● **What is required**:
Return exactly the line that contains "(172, 109): 0.37" and all lines beneath it in the entries, through the very last one.
(Beginning of Raw data)
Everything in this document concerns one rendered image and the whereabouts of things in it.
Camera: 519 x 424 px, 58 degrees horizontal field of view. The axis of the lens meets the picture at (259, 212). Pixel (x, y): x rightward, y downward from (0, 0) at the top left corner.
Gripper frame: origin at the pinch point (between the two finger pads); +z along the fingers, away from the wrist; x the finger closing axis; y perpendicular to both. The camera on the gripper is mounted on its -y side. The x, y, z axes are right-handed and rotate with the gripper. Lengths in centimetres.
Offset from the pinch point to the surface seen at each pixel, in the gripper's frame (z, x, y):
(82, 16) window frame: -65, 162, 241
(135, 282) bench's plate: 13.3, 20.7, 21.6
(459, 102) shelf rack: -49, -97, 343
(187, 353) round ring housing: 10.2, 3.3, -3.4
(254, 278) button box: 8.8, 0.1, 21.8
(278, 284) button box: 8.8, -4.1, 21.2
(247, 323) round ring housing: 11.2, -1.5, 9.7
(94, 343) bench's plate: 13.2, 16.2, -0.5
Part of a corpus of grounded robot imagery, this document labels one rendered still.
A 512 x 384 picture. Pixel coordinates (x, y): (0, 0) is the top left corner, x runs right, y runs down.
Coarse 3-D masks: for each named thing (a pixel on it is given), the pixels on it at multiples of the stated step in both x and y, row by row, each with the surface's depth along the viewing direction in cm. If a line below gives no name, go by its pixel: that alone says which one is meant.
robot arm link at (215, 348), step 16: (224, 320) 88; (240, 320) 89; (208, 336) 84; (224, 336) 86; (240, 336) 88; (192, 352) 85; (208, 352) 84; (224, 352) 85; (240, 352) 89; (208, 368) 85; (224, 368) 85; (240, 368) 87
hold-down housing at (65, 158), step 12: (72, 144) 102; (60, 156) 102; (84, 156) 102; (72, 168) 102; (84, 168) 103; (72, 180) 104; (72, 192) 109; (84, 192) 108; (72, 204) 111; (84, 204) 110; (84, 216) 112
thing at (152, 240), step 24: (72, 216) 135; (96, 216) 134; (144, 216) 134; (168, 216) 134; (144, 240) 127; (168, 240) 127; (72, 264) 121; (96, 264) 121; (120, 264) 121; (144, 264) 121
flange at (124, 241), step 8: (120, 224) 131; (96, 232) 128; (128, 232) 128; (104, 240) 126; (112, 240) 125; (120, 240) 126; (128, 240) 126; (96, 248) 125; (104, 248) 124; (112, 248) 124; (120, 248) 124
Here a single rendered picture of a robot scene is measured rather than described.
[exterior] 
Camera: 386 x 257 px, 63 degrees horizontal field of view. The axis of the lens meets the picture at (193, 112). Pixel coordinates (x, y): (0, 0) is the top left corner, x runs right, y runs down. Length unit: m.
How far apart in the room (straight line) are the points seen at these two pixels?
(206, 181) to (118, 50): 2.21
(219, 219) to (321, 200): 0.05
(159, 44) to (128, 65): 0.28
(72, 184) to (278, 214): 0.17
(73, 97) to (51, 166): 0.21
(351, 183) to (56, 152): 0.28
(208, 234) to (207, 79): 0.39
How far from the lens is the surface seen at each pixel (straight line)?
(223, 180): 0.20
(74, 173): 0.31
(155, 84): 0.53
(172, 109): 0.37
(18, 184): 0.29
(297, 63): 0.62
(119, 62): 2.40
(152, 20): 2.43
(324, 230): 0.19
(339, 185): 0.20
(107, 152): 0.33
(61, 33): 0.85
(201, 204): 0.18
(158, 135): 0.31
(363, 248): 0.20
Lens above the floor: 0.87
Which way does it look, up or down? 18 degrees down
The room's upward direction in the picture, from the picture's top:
(End of Raw data)
● **Exercise solution**:
(172, 109): 0.37
(18, 184): 0.29
(297, 63): 0.62
(119, 62): 2.40
(152, 20): 2.43
(324, 230): 0.19
(339, 185): 0.20
(107, 152): 0.33
(61, 33): 0.85
(201, 204): 0.18
(158, 135): 0.31
(363, 248): 0.20
Lens above the floor: 0.87
Which way does it look, up or down? 18 degrees down
The room's upward direction in the picture, from the picture's top:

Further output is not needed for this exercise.